Ao acompanhar o grupo de cerca de 5,2 mil idosos, os cientistas encontraram, por meio da aplicação de testes, uma prevalência de 5,8% de demência. Mas descobriram que somente 20% (ou 1,2% do total de participantes) tinham diagnóstico prévio, o que leva ao índice de 80% de pacientes sem conhecimento da condição.

Para a psiquiatra e epidemiologista Cleusa Ferri, pesquisadora da área de sustentabilidade e responsabilidade social do Hospital Alemão Oswaldo Cruz e uma das autoras do estudo, o baixo índice de diagnóstico da demência justificase por diferentes fatores, desde questões culturais até o insuficiente preparo de profissionais de saúde.

“Começa pela dificuldade do diagnóstico, porque não existe um exame simples que diz se a pessoa tem o problema ou não. E passa também pela falta de conhecimento da população, falta de treinamento dos profissionais de saúde desde a fase de formação e pela baixa oferta de serviços de saúde que tenham a competência necessária para fazer esse diagnóstico.

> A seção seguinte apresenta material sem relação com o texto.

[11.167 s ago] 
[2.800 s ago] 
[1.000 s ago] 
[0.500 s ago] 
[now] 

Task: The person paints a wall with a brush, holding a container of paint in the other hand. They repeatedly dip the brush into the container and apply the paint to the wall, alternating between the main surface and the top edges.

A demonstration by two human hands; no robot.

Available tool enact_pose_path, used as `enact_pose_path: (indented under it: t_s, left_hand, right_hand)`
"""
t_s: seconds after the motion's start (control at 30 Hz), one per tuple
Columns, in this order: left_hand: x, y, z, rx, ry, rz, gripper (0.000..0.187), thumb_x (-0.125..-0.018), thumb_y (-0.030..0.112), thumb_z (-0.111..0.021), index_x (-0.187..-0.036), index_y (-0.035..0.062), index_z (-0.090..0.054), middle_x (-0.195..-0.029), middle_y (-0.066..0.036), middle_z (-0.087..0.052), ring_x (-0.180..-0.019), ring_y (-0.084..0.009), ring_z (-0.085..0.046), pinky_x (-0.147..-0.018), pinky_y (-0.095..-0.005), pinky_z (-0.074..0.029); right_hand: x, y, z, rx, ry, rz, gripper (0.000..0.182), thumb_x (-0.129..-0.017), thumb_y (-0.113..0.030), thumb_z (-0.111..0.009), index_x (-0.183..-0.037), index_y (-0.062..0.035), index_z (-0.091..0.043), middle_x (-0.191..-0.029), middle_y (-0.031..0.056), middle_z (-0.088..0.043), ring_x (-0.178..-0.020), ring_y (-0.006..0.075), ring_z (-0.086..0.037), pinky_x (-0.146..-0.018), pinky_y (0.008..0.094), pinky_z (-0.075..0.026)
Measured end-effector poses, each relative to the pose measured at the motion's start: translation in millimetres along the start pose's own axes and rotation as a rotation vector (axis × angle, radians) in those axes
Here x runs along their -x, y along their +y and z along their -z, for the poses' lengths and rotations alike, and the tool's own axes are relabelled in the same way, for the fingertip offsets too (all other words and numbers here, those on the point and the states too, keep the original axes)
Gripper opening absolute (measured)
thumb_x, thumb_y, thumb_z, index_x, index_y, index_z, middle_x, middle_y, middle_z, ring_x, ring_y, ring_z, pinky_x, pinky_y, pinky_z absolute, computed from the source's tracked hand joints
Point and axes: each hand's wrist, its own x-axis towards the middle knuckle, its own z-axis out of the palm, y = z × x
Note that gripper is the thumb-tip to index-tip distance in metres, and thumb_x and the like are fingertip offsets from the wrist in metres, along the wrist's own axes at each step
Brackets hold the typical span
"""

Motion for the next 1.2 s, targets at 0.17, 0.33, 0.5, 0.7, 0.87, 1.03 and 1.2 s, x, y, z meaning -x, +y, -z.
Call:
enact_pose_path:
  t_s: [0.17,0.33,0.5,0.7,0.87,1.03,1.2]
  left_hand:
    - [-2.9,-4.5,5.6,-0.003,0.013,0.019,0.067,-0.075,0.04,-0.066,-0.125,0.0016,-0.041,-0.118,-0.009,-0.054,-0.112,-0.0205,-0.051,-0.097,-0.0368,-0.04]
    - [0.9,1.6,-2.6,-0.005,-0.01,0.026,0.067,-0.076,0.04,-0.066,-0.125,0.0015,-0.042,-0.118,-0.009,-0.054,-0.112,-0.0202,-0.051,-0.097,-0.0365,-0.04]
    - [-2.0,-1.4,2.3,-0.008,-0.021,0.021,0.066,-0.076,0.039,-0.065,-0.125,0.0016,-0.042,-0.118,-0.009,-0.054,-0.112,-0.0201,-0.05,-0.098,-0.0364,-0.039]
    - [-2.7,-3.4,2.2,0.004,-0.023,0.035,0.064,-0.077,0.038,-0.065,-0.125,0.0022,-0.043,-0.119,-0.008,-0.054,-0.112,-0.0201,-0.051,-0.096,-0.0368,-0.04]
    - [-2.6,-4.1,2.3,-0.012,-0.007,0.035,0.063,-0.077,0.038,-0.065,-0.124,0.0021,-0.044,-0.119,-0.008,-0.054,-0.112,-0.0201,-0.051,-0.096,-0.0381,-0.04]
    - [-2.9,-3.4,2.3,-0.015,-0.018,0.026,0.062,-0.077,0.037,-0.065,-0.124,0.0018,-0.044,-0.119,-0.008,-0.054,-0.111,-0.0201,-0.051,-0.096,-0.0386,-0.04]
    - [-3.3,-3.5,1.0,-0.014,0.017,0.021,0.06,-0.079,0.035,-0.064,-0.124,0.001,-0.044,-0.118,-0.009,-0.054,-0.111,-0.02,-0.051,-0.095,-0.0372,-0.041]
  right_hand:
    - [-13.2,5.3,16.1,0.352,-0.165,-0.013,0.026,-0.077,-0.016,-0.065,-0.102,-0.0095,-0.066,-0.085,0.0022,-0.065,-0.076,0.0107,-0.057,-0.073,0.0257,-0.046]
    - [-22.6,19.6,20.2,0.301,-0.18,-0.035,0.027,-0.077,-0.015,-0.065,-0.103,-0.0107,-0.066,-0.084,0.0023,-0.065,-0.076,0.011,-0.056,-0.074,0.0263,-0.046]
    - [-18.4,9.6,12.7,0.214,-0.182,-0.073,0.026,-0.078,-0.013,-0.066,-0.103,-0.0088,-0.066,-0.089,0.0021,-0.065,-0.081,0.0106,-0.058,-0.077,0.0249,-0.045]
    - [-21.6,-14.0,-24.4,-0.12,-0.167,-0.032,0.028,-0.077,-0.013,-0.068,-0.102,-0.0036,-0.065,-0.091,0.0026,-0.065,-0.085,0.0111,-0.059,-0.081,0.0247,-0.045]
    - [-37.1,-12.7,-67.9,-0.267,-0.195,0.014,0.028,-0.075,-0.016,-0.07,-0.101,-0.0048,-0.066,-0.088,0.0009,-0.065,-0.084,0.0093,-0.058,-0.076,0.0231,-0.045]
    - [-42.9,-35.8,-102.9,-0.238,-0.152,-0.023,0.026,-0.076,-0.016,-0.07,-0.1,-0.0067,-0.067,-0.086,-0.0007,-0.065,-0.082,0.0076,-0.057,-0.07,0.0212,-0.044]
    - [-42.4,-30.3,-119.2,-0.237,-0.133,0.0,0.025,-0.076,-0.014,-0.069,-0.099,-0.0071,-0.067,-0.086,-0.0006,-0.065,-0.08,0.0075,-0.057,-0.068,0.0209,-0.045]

Há um estigma também em relação à saúde da população idosa”, diz ela, referindo-se ao fato de que muitos familiares e até profissionais de saúde não dão a devida importância para episódios frequentes de esquecimento – um dos primeiros sintomas de quadros demenciais –, por considerar que trata-se de um sinal normal do envelhecimento.

Especialistas em desordens neurológicas tentam combater esse estigma, inclusive abolindo da prática o uso do termo “demência senil”. “Usar esse termo é um desserviço porque ele traz uma sensação perigosa de benignidade, como se a demência fosse esperada para a idade. Ela é, sim, mais comum em idades avançadas, mas não deve ser vista como esperada”, diz Pedro Melo Barbosa, neurologista do Saúde Digital do Grupo Fleury.